Cuando se me casó la hija, la señora me regaló un corte de tela de flores, pero yo quería era el vestido lila que ella estrenó cuando los quince de la niña. Ese sábado ella me dejó ir tempranito para organizar lo del matrimonio. Y yo entré al closet de ella a guardar unos vestidos que le había planchado la noche anterior y por mi Dios bendito vi que el vestido lila de fiesta, estaba ahí de primerito y lo cogí y lo doble rapidito y lo metí en una bolsa. El señor estaba desayunando cuando bajé y me vio pasar con el paquete y me llamó y me preguntó qué era eso y me hizo abrir el paquete y la señora contestó que ella me había regalado ese vestido porque ya no le servía, y él se puso bravo y empezó a discutir con ella. Y yo salí feliz con mi vestido regalado. Esa señora tan buena.

 

Mi casa es tan bonita como la de la señora. Tengo tantas cosas que ella me ha regalado. Pero el señor no entiende que ella sea tan buena y ahora viven peleando. Y ella en cada pelea deja la argolla de matrimonio ahí en el borde del lavamanos. Él la regaña y le dice que se la va a perder. Y cuando el niño se me volvió a enfermar y la señora me consiguió el especialista y los remedios y piyamas nuevas y sabanas y cobijas, le agradecí mucho. Pero me daba pena pedirle el televisorcito a color que era lo único que el niño quería. 

 

Ese sábado cuando arreglé el baño de ellos vi la argolla de matrimonio al borde del lavamanos y le eché mano. Seguramente se me cayó por el lavamanos que le faltaba la rejilla, dijo ella cuando el señor le preguntó y la regañó. Y como seguían peleando tanto, yo creo que ella descansó de cuidar esa argolla, le hice un bien y yo la vendí y le compré el televisor a color a mi niño enfermo.

 

Cuando la señora se enfermó y trajeron a la enfermera me dio mucha rabia, porque yo quería cuidarla. Primero dejó de caminar, luego casi no hablaba y un día ya ni comía ni bebía nada y siempre con los ojos alelados. La hospitalizaron unos días y luego la trajeron a la casa y le montaron una cama de enfermo y suero y llegaron todos los hijos.

 

Un miércoles se nos murió a las doce del día. Se fue quedando fría y más quieta. Estábamos el señor y las hijas y la enfermera y yo pegadita a su mano derecha.
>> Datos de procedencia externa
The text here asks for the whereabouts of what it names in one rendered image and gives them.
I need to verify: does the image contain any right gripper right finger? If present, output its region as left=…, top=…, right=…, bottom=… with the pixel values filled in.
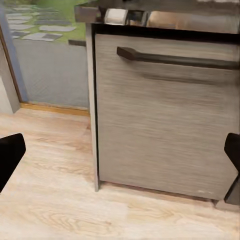
left=224, top=132, right=240, bottom=174

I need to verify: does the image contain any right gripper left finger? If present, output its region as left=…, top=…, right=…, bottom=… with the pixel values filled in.
left=0, top=133, right=26, bottom=193

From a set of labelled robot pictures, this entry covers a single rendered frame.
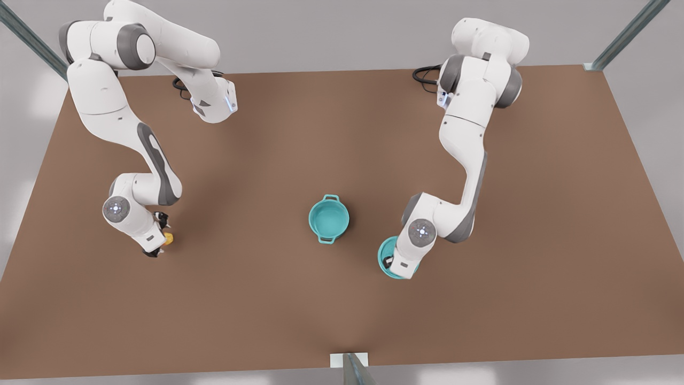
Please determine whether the teal pot lid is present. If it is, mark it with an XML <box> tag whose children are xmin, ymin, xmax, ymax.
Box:
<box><xmin>377</xmin><ymin>236</ymin><xmax>419</xmax><ymax>281</ymax></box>

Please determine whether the teal pot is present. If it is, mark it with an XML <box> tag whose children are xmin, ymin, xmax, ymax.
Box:
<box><xmin>308</xmin><ymin>194</ymin><xmax>350</xmax><ymax>245</ymax></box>

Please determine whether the silver frame post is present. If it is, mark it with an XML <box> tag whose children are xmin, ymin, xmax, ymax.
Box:
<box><xmin>0</xmin><ymin>5</ymin><xmax>69</xmax><ymax>81</ymax></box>
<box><xmin>584</xmin><ymin>0</ymin><xmax>671</xmax><ymax>72</ymax></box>
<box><xmin>330</xmin><ymin>352</ymin><xmax>376</xmax><ymax>385</ymax></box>

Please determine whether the black cable loop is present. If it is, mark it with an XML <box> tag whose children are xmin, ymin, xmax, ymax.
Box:
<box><xmin>172</xmin><ymin>71</ymin><xmax>224</xmax><ymax>101</ymax></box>
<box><xmin>412</xmin><ymin>65</ymin><xmax>442</xmax><ymax>92</ymax></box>

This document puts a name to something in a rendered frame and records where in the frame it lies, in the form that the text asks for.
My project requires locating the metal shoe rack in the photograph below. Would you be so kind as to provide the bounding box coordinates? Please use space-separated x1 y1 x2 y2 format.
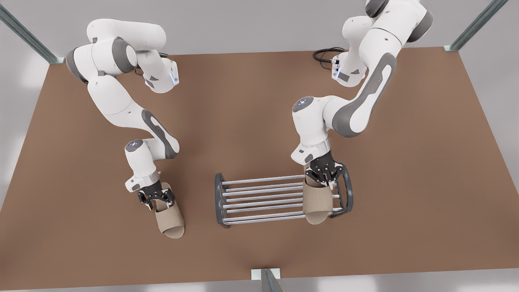
214 163 354 228

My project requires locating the silver frame post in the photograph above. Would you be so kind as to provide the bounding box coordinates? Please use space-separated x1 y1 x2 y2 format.
0 5 65 64
251 268 283 292
443 0 509 52

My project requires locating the beige slipper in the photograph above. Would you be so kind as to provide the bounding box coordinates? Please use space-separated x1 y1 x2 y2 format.
153 182 185 239
302 174 334 225

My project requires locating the black cable loop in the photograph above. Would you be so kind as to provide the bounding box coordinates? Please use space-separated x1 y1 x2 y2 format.
313 47 346 68

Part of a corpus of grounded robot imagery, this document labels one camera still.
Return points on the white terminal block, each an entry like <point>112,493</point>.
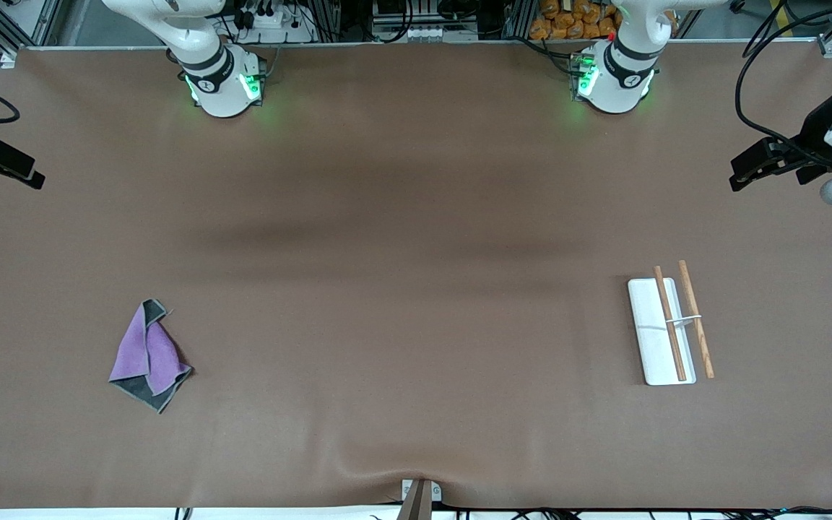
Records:
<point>430,32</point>

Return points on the white rack base plate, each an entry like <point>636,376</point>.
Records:
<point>651,354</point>

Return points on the brown camera mount post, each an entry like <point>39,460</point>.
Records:
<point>416,505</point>

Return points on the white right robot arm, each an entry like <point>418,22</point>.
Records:
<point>221,94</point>

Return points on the wooden chopsticks pair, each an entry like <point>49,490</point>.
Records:
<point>690,296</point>

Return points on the heap of orange lumpy objects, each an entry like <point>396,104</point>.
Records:
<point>568,25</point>

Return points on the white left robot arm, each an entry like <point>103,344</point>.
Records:
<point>614,87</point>

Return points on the small metal mounting bracket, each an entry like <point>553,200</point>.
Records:
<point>436,492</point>

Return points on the aluminium frame post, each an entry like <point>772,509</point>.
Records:
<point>517,18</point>
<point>329,18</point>

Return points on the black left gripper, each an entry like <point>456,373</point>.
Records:
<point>811,137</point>

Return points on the white power strip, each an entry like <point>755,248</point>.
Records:
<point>271,22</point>

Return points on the thin metal rack bracket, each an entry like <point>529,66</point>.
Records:
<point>685,318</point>

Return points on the purple towel with grey backing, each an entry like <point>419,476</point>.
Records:
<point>149,354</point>

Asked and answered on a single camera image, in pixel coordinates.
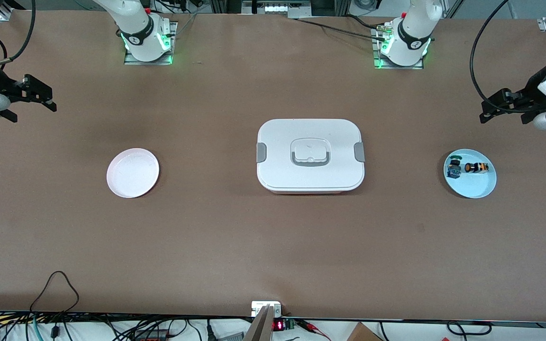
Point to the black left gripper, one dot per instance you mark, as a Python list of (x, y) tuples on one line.
[(530, 94)]

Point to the orange push button switch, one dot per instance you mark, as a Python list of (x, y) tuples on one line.
[(477, 167)]

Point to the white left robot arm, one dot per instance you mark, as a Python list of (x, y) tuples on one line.
[(413, 28)]

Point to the pink box with white lid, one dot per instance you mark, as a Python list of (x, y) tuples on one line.
[(277, 142)]

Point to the light blue round plate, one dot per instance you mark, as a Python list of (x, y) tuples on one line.
[(479, 187)]

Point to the short aluminium profile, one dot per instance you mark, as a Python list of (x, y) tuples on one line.
[(5, 16)]

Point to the pale pink round plate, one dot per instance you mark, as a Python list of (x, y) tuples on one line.
[(133, 173)]

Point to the white electronics unit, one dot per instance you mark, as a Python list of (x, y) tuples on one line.
[(277, 9)]

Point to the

Llorábamos y rezábamos y en un descuido le quité la pulserita de brillanticos y me la metí en el delantal. Cuando el médico llegó y le abrió los párpados, le vi los ojos reclamándome la pulserita. En un descuido la saqué del delantal y la tiré detrás de la cama y luego traje la escoba para barrer y arreglar el cuarto mientras llegaban los otros hijos y dije que me había encontrado la pulserita ahí tirada, era verdad.